Well how in the hell can you sell it if you are not of proper knowledge.

U have a Boss poly, its form the same way as a shovel.

And you do have pics


----------



## PlowSlick.com

1olddogtwo;1728478 said:


> Well how in the hell can you sell it if you are not of proper knowledge.
> 
> U have a Boss poly, its form the same way as a shovel.
> 
> And you do have pics


Are you busting my balls now..?
I don't think there is a product around that every condition or use is specified. Heck, WD-40 has a few hundred uses and limitations. I am sure the manufacturer knew EVERYTHING while or before selling.

I said in 3-4 other posts that I would give you a replacement product but you insist on harassing and berating us without taking any responsibility yourself.

I guess I am good with that if you are.


----------



## leigh

Dogplow Dodge;1728392 said:


> Two ways of looking at the situation.
> 
> 4000 sales of the product. 3 people complained. Pretty good track record, eh ?
> 
> If it was a widespread problem, then certainly more people would have posted their displeasure.
> 
> 4000 sales x $40 a package is $16k in sales. If there was a real problem, I cannot believe that Rick would post NEGATIVE pictures of his product. He would have tried to correct whatever issues he had, and that would have been the end of it.
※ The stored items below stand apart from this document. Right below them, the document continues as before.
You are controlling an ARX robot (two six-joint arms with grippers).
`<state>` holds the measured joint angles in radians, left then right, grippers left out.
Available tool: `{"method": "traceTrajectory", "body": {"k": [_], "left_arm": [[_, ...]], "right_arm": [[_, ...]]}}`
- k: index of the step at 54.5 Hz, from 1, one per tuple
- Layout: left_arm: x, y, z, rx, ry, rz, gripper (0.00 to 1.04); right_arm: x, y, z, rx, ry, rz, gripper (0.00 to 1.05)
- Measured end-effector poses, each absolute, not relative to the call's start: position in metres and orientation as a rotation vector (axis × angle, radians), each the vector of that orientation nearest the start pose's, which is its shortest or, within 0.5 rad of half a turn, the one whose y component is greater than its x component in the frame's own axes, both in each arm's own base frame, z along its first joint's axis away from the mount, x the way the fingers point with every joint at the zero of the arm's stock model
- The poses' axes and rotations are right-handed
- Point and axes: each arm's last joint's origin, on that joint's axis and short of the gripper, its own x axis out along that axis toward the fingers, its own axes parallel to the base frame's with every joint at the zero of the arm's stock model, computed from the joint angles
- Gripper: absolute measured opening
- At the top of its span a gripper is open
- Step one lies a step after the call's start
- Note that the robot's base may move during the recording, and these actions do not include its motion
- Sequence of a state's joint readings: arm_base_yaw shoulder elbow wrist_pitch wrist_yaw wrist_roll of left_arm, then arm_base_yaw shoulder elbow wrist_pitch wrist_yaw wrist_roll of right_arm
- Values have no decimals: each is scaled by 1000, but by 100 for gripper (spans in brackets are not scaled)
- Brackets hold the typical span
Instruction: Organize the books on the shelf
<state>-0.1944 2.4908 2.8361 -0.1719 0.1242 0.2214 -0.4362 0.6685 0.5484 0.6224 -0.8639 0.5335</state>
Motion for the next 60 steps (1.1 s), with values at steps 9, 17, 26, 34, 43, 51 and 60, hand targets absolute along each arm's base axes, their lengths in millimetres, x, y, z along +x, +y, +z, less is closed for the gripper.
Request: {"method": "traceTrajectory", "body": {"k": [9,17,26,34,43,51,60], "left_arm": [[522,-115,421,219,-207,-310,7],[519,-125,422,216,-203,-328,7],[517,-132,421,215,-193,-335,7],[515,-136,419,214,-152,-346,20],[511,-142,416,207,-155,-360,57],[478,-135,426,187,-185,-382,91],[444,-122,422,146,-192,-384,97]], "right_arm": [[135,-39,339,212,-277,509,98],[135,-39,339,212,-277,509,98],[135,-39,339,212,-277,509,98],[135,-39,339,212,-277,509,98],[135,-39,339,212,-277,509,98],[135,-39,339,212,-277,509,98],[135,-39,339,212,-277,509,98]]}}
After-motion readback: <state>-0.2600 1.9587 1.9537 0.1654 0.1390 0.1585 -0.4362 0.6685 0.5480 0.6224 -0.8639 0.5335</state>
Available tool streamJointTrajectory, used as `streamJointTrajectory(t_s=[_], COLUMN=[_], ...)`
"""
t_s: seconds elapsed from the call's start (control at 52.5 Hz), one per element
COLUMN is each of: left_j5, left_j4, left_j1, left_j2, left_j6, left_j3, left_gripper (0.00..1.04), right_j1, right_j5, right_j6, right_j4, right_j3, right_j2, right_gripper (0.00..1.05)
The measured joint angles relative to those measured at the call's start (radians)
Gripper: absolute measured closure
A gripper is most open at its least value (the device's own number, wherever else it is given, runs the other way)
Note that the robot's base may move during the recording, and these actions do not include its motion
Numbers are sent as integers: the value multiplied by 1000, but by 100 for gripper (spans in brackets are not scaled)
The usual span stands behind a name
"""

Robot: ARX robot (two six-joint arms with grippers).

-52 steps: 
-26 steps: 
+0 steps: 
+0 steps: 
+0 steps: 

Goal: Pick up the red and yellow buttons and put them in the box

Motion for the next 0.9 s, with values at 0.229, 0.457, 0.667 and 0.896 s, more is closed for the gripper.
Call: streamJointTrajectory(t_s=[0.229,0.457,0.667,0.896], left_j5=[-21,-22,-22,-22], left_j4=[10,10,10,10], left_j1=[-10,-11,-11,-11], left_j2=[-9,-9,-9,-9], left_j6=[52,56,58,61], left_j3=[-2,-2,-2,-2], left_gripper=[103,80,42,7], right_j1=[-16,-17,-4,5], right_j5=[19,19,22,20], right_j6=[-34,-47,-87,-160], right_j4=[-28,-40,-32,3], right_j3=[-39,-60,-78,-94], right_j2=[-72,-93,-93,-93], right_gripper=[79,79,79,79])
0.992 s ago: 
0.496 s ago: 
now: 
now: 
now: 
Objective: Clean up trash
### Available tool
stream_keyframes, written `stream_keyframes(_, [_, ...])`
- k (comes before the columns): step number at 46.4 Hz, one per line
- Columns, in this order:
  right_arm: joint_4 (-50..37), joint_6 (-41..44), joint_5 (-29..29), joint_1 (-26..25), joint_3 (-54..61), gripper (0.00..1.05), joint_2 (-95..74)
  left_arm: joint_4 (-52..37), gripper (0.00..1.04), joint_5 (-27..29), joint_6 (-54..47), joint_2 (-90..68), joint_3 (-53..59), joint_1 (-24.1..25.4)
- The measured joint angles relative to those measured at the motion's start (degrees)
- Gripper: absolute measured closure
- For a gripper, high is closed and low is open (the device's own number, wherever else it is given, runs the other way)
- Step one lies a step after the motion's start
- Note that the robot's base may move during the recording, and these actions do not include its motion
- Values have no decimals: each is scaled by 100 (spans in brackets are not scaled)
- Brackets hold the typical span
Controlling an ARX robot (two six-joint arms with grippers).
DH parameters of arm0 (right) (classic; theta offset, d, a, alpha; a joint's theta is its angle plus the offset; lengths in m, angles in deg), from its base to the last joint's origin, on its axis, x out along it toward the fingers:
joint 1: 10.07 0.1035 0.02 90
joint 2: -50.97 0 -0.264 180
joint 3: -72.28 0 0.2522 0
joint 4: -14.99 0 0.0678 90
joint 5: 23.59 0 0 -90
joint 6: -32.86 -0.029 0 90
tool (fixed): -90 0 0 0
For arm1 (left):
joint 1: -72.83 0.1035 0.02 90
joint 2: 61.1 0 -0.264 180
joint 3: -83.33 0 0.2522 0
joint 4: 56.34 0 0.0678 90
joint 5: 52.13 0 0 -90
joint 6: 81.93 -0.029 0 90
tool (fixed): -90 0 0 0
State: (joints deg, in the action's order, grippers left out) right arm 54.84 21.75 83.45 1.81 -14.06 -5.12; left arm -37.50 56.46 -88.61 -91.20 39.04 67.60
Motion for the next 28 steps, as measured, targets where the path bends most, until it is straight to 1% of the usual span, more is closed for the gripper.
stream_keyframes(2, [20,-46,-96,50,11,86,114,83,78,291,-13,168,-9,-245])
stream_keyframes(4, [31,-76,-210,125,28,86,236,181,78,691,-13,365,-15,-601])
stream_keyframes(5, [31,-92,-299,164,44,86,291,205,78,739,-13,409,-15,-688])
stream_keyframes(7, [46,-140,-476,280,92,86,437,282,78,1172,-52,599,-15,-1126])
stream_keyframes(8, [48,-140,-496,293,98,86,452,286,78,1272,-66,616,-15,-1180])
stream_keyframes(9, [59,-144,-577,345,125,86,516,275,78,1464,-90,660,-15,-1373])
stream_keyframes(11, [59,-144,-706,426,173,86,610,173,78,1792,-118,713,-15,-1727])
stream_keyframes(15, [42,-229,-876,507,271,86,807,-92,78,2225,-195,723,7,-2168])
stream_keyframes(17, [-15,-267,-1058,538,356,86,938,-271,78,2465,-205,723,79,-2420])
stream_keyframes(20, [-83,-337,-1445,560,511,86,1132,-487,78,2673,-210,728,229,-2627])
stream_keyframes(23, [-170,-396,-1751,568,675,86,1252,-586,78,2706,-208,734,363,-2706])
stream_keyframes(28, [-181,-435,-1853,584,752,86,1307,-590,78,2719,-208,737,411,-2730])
4000 x 40$ = 160,000$ in total sales. Figure a conservative 50% profit margin , doing quite well. Buy a camera or have a test group throughout the country document the results after each storm, supply them with free product and a payment that would make it worthwhile for them to participate, like every other industry does whether large or small. I can get paid to shave with schick razors if I wanted too. Hope it all works out well, you need a thick skin, you're dealing with a tough crowd, this ain't like snowcones during a heat wave!


----------



## Dogplow Dodge

leigh;1728506 said:


> 4000 x 40$ = 160,000$ in total sales.!


DUH....

Can you say brain fart ? Next time I'll wear my glasses before posting.


----------



## leigh

Dogplow Dodge;1728515 said:


> DUH....
> 
> Can you say brain fart ? Next time I'll wear my glasses before posting.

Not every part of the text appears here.